DIRECTIONS
Return the records from the first line through the line containing "Which way does", and leave out the pictures.

****

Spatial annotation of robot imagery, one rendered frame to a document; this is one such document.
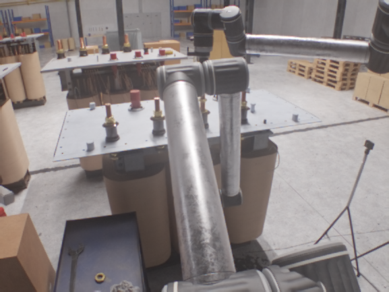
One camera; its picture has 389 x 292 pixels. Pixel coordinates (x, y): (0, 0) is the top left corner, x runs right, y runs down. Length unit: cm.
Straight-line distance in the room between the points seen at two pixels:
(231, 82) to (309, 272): 75
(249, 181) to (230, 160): 72
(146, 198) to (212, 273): 120
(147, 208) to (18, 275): 88
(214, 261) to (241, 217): 159
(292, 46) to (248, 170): 95
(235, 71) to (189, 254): 72
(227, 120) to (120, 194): 89
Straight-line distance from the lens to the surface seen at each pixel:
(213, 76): 107
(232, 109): 117
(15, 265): 174
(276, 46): 143
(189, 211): 71
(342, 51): 141
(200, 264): 66
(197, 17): 146
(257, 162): 196
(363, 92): 781
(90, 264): 153
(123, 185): 171
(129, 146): 146
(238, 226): 231
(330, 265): 67
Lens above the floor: 202
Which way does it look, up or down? 28 degrees down
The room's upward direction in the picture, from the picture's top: straight up
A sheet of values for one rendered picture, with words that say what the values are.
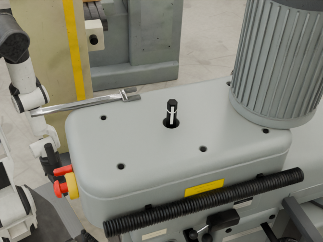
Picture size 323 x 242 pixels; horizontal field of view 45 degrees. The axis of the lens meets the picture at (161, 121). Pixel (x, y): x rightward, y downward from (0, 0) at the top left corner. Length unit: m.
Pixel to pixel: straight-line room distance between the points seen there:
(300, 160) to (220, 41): 3.82
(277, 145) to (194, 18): 4.40
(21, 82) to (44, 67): 1.22
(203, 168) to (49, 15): 1.95
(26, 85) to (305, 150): 1.03
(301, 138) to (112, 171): 0.53
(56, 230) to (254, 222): 1.39
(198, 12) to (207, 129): 4.52
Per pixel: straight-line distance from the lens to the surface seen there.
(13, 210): 1.81
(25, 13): 2.57
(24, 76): 1.56
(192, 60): 4.38
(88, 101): 0.90
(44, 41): 2.68
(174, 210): 0.81
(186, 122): 0.86
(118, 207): 0.79
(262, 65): 0.80
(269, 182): 0.89
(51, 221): 2.31
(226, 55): 4.52
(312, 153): 1.05
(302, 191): 1.12
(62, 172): 1.01
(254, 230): 1.15
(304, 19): 0.74
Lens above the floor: 2.48
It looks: 43 degrees down
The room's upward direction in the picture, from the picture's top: 3 degrees clockwise
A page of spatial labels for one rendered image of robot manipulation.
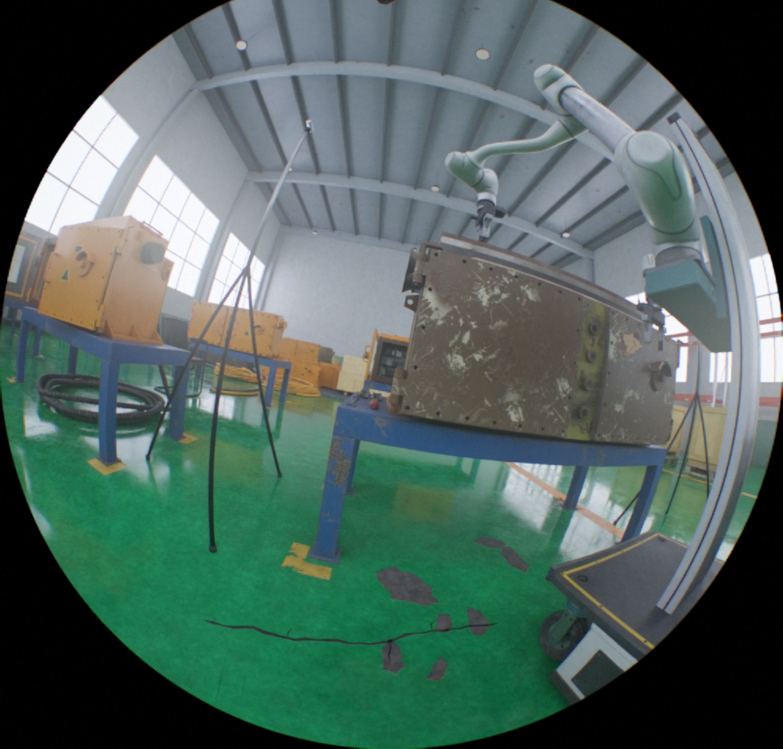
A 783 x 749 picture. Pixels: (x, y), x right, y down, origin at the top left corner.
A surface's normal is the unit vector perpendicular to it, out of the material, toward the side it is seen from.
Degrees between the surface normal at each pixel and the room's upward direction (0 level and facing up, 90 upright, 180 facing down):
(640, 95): 180
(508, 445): 90
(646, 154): 95
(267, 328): 90
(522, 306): 90
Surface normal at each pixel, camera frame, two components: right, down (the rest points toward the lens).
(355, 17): -0.19, 0.98
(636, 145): -0.80, -0.07
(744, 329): -0.97, -0.20
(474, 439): 0.04, -0.05
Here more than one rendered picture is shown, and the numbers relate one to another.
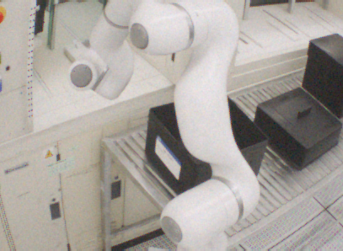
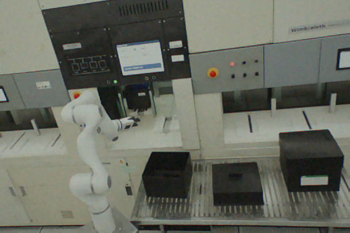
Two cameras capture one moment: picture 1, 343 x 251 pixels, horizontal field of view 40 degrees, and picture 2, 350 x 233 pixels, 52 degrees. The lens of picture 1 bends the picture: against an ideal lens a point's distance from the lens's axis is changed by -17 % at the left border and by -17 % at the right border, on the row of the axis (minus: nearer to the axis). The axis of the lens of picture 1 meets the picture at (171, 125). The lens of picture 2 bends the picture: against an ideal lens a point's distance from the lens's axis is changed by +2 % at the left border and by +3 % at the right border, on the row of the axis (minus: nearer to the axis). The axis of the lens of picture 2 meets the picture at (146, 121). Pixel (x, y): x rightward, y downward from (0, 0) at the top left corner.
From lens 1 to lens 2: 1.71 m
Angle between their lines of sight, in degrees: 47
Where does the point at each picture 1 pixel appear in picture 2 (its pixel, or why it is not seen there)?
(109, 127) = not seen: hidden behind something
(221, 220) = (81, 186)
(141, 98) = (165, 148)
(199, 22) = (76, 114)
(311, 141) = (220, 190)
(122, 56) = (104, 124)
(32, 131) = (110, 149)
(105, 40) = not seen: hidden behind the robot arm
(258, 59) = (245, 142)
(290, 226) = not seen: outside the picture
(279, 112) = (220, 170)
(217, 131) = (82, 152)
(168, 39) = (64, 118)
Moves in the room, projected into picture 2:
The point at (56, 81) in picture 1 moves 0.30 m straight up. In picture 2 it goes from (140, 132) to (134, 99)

****

RESPONSE BELOW
Spatial annotation of robot imagery, one rendered frame to a document; this is one such document.
One camera; its picture has 389 x 292 pixels. Pixel coordinates (x, y): (0, 0) is the top left corner, x runs right, y runs down. Length unit: cm.
Straight-line distance in the room between the points seen at two pixels:
(231, 82) to (309, 272): 75
(249, 181) to (230, 160): 72
(146, 198) to (212, 273): 120
(147, 208) to (18, 275): 88
(214, 261) to (241, 217): 159
(292, 46) to (248, 170): 95
(235, 71) to (189, 254): 72
(227, 120) to (120, 194): 89
Straight-line distance from the lens to the surface seen at each pixel:
(213, 76): 107
(232, 109): 117
(15, 265): 174
(276, 46): 143
(189, 211): 71
(342, 51): 141
(200, 264): 66
(197, 17): 146
(257, 162): 196
(363, 92): 781
(90, 264): 153
(123, 185): 171
(129, 146): 146
(238, 226): 231
(330, 265): 67
Lens above the floor: 202
Which way does it look, up or down? 28 degrees down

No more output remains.